Participant responses were scored as in Study 1. Overall accuracy on the verbal interference task was .88. Mean accuracy for the Cube Comparison and Paper Folding Tests were 24.29 (SD = 5.9) and 11.84 (SD = 3.7), respectively. First, accuracy was analyzed via a 2 (dimensionality: 2D, 3D) × 3 (change type: identical, chunk-changed, chunk-maintained) × 2 (redundancy: present, absent) repeated measures ANCOVA, controlling for the spatial skills measures. Neither the paper folding test (F (1, 77) = 1.09, p = 0.30) nor the cube comparison test (F (1,77) = .36, p = .55) were significant in the model. We observed only a main effect for the target type (F (1.52,115.68) = 12.191, p < .001, ηp2 = 0.14). Planned comparisons of the target variable revealed that the average accuracy for identical targets (M = 0.84, SD = 0.01) was higher than for either chunk-changed targets (M = 0.66, SD = 0.02; F (1,77) = 11.87, p = 0.001) or chunk-maintained targets (M = 0.53, SD = 0.02; F (1,77) = 15.55, p < .001). Participants were also more accurate at identifying targets when the chunk was changed than they were when the chunk was maintained (F (1,77) = 125.98, p < .001). We observed no effects of the various factors and response time (Fig. 3, all F < 1).
d' was calculated as in Study 1 to correct for the observed positive response bias. A 2 (dimension: 2D vs. 3D) × 2 (target; chunk-changed vs. chunk-maintained) repeated-measures ANOVA revealed a main effect of target type (F (1,78) = 119.13, p < .05, ηp2 = 0.604). As shown in the planned contrasts, on average, participants were significantly more sensitive to detecting changes in chunk-changed stimuli (M = 1.53, SD = .68) than chunk-maintained stimuli (M = 1.16, SD = 0.61, F (1,78) = 119.13, p < .05).

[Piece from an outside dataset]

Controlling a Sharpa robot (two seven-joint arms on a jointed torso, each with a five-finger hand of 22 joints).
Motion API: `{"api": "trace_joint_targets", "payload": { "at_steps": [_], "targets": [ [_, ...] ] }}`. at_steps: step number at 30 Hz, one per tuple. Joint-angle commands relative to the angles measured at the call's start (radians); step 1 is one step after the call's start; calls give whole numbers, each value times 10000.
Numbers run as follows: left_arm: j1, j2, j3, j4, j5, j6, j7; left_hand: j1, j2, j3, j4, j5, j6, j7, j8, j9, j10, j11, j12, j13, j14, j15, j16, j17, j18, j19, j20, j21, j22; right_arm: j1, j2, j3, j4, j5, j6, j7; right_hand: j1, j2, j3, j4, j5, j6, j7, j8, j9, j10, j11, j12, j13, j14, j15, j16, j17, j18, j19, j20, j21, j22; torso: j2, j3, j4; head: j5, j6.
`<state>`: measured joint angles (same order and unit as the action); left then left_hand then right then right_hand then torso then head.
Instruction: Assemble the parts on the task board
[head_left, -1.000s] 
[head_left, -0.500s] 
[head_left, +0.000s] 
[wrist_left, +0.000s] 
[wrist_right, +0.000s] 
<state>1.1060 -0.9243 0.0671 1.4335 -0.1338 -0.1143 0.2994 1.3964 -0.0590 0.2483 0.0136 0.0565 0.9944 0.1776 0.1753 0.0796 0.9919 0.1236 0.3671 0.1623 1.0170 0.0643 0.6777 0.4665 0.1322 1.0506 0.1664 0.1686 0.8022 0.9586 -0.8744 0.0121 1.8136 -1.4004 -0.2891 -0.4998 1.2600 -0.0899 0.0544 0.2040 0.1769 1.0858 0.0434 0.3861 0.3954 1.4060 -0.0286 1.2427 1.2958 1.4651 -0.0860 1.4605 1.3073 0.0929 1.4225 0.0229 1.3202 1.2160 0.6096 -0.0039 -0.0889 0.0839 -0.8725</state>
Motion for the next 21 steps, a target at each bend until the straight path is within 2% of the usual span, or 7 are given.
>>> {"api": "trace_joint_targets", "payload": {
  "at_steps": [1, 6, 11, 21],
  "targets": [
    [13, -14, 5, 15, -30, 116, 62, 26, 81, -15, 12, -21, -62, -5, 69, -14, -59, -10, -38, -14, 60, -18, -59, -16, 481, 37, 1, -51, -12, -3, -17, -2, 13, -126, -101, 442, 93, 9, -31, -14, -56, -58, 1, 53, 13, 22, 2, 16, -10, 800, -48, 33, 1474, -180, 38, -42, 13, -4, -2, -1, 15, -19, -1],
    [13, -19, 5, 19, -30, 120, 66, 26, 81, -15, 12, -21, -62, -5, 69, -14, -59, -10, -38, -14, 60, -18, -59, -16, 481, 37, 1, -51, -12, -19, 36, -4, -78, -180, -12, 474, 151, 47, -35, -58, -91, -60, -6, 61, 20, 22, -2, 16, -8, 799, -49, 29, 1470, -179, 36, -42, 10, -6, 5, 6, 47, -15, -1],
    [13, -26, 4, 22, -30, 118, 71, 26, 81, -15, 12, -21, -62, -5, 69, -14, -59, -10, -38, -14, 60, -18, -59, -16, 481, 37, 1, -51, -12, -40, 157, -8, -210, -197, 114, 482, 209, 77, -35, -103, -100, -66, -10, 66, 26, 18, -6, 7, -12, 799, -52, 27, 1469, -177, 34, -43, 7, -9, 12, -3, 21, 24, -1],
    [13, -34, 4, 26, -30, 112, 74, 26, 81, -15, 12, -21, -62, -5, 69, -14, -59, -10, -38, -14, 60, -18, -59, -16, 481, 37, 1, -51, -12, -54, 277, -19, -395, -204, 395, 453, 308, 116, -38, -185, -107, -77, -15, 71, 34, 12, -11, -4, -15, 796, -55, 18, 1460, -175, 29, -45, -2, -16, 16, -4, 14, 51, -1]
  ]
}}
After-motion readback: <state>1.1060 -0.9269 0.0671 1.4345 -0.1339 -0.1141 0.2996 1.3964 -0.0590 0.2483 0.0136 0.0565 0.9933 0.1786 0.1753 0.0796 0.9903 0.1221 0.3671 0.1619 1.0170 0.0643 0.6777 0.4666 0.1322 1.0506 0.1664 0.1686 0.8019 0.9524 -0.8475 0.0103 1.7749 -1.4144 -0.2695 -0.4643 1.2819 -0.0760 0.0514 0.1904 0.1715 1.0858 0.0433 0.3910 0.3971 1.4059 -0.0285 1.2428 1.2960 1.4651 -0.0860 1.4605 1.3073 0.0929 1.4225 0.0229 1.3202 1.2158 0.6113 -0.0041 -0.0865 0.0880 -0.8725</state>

Participants’ self-report surveys were qualitatively coded for strategy use according to key words in each response. Table 2 lists the strategy types reported by participants. Participants reported a variety of strategies to make similarity judgements. Two strategies emerged as the most frequent. Eighteen percent of respondents reported searching for contrasting colors between stimuli in a mismatch. Interestingly, a similar fraction reported using a verbal encoding strategy to memorize a list of color names despite the dual task paradigm. Fourteen percent of respondents reported focusing their attention on a subcomponent of the structure and looking for changes only in that area. The same fraction reported that they focused their attention on the shape of the molecule and did not focus on the colors specifically. Twelve percent did not report a specific strategy or focused on the overall tone or pattern of colors and looked for changes in that tone. A few participants (8%) reported counting the number of colors in the stimuli to look for redundancies. Finally, two participants (4%) stated they interrogated a mental image without specifying how they identified matches or mismatches specifically.
In Study 2 we again observed improved performance for identifying changes in chunks relative to changes to other parts of the stimulus. Performance was improved both for accuracy and for discriminability with no differences in response time. This finding is consistent with our prediction that novices in chemistry can learn to encode chunks from simple repeated exposure to the spatial groupings. We also did not find a difference in performance between arrangement dimensionality, as predicted based on the results of Study 1. Contrary to our original prediction, we also did not find any benefit of color redundancy in the stimuli.
The lack of an observed benefit of color redundancy in Study 2 is surprising. Previous work has shown that even a single color redundancy in a stimulus provides a benefit for change detection (Morey et al., 2015). Here, perhaps the salience of the chunks overshadowed a strategy to rely on color redundancies. The location of redundancies present in 50% of the trials makes it likely that they were noticed, even if they were not relied upon for the task As shown in the self-report strategy survey, participants referenced noticing redundancies either by counting the number of colors or by looking for them explicitly.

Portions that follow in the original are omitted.